_What is required_. Each line of the listing below that includes "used" should be reported.

_Stored data_.
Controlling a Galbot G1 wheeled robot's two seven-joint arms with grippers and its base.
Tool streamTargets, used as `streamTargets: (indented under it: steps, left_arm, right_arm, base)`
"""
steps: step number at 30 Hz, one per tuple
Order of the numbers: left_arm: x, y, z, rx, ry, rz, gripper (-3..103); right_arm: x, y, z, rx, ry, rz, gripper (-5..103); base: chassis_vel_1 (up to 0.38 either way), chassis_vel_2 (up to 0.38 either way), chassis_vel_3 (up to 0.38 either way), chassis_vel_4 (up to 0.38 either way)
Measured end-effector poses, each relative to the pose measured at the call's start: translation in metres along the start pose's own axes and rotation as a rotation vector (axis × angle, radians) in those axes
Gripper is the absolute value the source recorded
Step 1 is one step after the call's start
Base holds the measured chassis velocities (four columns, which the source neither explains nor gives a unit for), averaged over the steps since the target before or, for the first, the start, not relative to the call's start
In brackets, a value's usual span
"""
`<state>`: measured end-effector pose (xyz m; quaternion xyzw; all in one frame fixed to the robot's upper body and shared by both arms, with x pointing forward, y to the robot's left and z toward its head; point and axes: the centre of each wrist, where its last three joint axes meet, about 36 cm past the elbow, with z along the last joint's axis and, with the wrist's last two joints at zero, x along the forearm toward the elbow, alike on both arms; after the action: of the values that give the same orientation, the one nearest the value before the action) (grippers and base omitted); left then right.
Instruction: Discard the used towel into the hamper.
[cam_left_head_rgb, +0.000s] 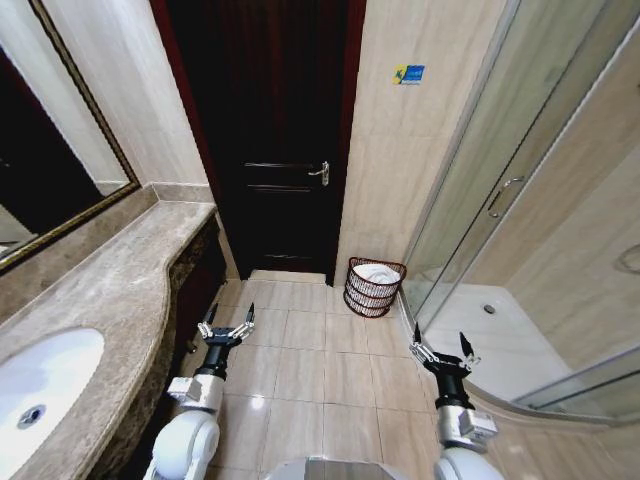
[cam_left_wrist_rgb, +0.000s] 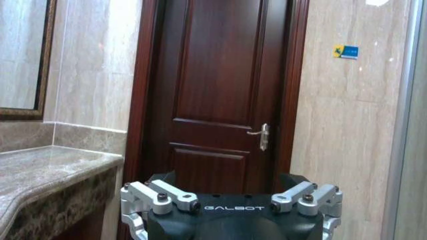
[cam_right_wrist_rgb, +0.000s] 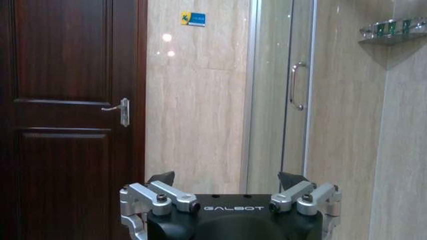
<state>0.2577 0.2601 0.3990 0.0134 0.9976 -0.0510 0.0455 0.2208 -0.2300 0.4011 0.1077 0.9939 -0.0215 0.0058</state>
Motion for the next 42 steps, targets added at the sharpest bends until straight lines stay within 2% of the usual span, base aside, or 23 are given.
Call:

_Solution_.
Tool streamTargets, used as `streamTargets: (indented under it: steps, left_arm, right_arm, base)`
Instruction: Discard the used towel into the hamper.

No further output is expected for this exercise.